A recent $2.5 million settlement between a debt buyer and the FTC arising from complaints about collections on time-barred debts sent shock waves through the industry.  The proposed settlement also raised new questions about the dangers associated with collecting time-barred debt.  Time-barred accounts (those that are past the statute of limitations) are ticking bombs that, if mishandled, will damage or destroy a collection business.  However, like nearly any type of debt collection account, your company can implement deft strategies to collect these accounts in certain states and within the boundaries of the law.

What is the Statute of Limitations?

The statute of limitations is a law that prohibits, for example, a creditor from suing on a collection account after a specified period of time.  State law typically sets the statute of limitations.  Depending on the applicable state law and type of account, the statute of limitations can generally range from two to ten years.

Accounts on which no lawsuit is commenced before the statute of limitations expires are sometimes called “time-barred.”  While typically no lawsuit can be commenced on a debt account that is past the statute of limitations, some collection efforts on such time-barred accounts may continue in certain states.  However, ANY collection efforts that include suing or threatening suit on a time-barred account are considered a violation of the FDCPA, regardless of state law.

Courts Rule on the Statute of Limitations

The U.S. Supreme Court held in the 1904 landmark decision Davis v. Mills that while the expiration of the statute of limitations eliminates judicial remedies, it does not eliminate the underlying rights.  In 2001, the Eighth Circuit Court of Appeals wrote in the Freyermuth case:

[I]n the absence of a threat of litigation or actual litigation, no violation of the FDCPA has occurred when a debt collector attempts to collect on a potentially time-barred debt that is otherwise valid.

The ruling in Freyermuth states that even though no lawsuit may be brought or threatened on a time-barred debt, other collection efforts may continue.  However, a growing handful of state and local laws prohibit and/or restrict collection on time-barred debt.  Thus, in those jurisdictions, it is unlawful to pursue any collection activity on time-barred accounts OR it is unlawful without complying with specific disclosure requirement.

FTC Commentary Acknowledges Legality of Collecting Time-Barred Debt

The FTC recently issued comments for consumers faced with collectors seeking payment on time-barred debt.  In these comments, the FTC acknowledged that it is legal for collectors to seek payment on time-barred debt:

Collectors are allowed to contact you about time-barred debts.
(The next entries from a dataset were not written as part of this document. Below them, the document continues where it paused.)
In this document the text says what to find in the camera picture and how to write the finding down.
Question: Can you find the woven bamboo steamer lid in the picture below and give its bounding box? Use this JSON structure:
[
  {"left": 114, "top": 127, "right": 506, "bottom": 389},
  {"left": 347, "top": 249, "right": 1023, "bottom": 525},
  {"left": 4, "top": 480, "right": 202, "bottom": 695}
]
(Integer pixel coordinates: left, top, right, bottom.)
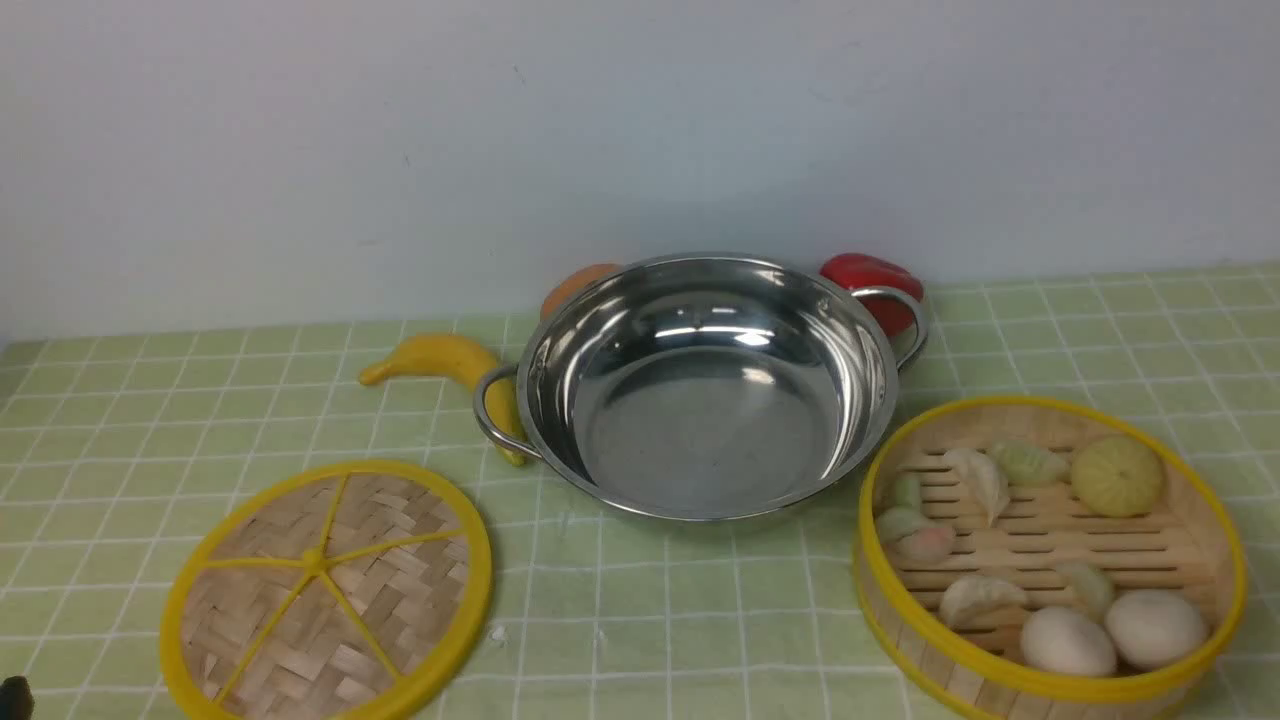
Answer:
[{"left": 157, "top": 459, "right": 495, "bottom": 719}]

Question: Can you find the bamboo steamer basket yellow rim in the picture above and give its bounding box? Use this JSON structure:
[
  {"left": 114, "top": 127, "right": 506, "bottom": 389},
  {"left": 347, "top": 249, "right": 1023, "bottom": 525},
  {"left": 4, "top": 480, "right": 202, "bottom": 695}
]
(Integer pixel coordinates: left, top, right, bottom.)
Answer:
[{"left": 852, "top": 396, "right": 1247, "bottom": 719}]

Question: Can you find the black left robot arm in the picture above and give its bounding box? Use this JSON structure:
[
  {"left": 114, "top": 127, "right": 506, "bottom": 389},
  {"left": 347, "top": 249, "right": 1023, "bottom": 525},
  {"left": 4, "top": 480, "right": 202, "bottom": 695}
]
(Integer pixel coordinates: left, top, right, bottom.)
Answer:
[{"left": 0, "top": 675, "right": 35, "bottom": 720}]

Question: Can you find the stainless steel pot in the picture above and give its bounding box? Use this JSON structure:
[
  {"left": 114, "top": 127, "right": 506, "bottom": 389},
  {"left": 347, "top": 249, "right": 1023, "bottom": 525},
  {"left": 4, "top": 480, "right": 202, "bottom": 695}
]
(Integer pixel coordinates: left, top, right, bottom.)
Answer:
[{"left": 472, "top": 254, "right": 928, "bottom": 521}]

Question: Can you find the orange fruit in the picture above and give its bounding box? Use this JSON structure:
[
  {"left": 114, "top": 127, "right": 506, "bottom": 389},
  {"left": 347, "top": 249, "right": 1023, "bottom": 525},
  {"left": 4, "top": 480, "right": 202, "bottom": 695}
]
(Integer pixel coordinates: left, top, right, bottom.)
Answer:
[{"left": 540, "top": 263, "right": 622, "bottom": 320}]

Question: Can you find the yellow banana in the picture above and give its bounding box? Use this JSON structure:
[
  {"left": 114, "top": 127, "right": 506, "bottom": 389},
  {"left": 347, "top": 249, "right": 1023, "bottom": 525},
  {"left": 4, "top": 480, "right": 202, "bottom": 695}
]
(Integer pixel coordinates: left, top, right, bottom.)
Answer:
[{"left": 358, "top": 333, "right": 531, "bottom": 468}]

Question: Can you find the red bell pepper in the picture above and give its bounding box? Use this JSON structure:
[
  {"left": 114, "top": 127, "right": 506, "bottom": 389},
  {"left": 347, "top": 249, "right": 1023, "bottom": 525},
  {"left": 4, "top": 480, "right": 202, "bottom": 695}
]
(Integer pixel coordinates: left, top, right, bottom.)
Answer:
[{"left": 820, "top": 252, "right": 925, "bottom": 340}]

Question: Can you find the small green dumpling left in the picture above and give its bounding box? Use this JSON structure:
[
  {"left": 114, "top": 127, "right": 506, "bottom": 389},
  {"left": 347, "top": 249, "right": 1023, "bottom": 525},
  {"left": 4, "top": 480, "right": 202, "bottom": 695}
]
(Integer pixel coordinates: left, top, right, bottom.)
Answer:
[{"left": 882, "top": 471, "right": 923, "bottom": 512}]

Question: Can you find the pink green dumpling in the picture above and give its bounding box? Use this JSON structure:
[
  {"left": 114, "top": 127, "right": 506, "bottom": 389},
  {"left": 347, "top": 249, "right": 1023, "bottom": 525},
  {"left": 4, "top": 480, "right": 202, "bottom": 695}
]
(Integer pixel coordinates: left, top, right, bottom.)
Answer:
[{"left": 876, "top": 506, "right": 956, "bottom": 566}]

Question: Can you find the white dumpling top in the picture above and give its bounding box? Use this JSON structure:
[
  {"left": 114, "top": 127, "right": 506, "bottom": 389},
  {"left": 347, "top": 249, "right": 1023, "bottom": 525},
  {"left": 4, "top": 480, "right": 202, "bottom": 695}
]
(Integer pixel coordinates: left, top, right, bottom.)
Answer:
[{"left": 942, "top": 448, "right": 1011, "bottom": 527}]

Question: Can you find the white dumpling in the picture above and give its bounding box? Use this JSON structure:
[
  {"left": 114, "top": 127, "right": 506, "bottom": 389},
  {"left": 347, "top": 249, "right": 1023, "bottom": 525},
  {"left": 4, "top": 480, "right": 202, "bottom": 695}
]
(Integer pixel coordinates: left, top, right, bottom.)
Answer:
[
  {"left": 937, "top": 573, "right": 1029, "bottom": 629},
  {"left": 942, "top": 448, "right": 1011, "bottom": 527}
]

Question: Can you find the white dumpling bottom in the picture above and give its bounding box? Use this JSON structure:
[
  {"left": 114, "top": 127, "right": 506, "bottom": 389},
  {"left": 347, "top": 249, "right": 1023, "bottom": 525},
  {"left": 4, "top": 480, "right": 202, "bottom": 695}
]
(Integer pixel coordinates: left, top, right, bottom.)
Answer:
[{"left": 937, "top": 573, "right": 1029, "bottom": 629}]

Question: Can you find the green dumpling top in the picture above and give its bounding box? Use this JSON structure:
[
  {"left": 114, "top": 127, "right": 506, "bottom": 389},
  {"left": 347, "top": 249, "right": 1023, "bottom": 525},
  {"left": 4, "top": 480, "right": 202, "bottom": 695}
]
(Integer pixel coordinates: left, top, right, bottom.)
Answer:
[{"left": 987, "top": 439, "right": 1070, "bottom": 487}]

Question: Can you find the yellow-green round bun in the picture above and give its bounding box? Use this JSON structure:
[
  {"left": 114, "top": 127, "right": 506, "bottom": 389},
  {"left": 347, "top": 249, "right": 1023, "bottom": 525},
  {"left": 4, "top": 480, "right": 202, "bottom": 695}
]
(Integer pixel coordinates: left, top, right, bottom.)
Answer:
[{"left": 1070, "top": 436, "right": 1166, "bottom": 518}]

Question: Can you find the white round bun left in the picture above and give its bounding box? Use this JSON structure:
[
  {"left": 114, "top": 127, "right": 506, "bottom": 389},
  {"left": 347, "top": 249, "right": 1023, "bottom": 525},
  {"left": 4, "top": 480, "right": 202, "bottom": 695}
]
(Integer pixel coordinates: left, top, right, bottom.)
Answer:
[{"left": 1019, "top": 606, "right": 1117, "bottom": 676}]

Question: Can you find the white round bun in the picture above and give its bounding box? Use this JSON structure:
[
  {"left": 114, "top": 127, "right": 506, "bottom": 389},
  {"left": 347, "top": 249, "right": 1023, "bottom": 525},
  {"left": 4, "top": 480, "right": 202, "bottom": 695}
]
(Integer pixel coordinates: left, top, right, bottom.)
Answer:
[
  {"left": 1103, "top": 589, "right": 1210, "bottom": 671},
  {"left": 1019, "top": 606, "right": 1117, "bottom": 676}
]

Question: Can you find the pale green dumpling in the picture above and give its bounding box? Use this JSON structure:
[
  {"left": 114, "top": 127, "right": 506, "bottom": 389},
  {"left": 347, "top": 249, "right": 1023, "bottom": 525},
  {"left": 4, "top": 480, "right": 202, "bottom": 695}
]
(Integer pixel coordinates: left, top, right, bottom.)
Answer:
[{"left": 1053, "top": 560, "right": 1116, "bottom": 621}]

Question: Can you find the green checkered tablecloth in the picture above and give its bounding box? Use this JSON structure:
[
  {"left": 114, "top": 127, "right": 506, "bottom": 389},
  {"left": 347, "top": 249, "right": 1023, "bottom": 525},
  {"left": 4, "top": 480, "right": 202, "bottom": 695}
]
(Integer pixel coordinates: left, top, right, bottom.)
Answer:
[{"left": 1, "top": 261, "right": 1279, "bottom": 719}]

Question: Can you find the white round bun right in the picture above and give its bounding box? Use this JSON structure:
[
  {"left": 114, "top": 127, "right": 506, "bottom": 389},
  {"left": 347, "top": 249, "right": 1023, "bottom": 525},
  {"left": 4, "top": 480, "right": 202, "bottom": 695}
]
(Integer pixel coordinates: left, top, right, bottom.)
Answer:
[{"left": 1103, "top": 589, "right": 1210, "bottom": 671}]
They might tell you that the debt is time-barred and that they can’t sue you if you don’t pay.

The FTC comments also address the issue of partial payment by a consumer on a time-barred debt:

In some states, if you pay any amount on a time-barred debt or even promise to pay, the debt is ‘revived.’ This means the clock resets and a new statute of limitations period begins. It also often means the collector can sue you to collect the full amount of the debt, which may include additional interest and fees.

State and City Laws Restrict Collecting Time-Barred Debt

When looking at collecting on time-barred debt, there are laws in five states (technically four states and one city) that require close examination as of the date that this article is written:

  • Mississippi
  • New Mexico
  • New York City
  • North Carolina
  • Wisconsin

Mississippi and Wisconsin

Mississippi and Wisconsin prohibit any collection efforts on time-barred accounts.  Thus, no collection efforts should be undertaken on time-barred accounts in these states.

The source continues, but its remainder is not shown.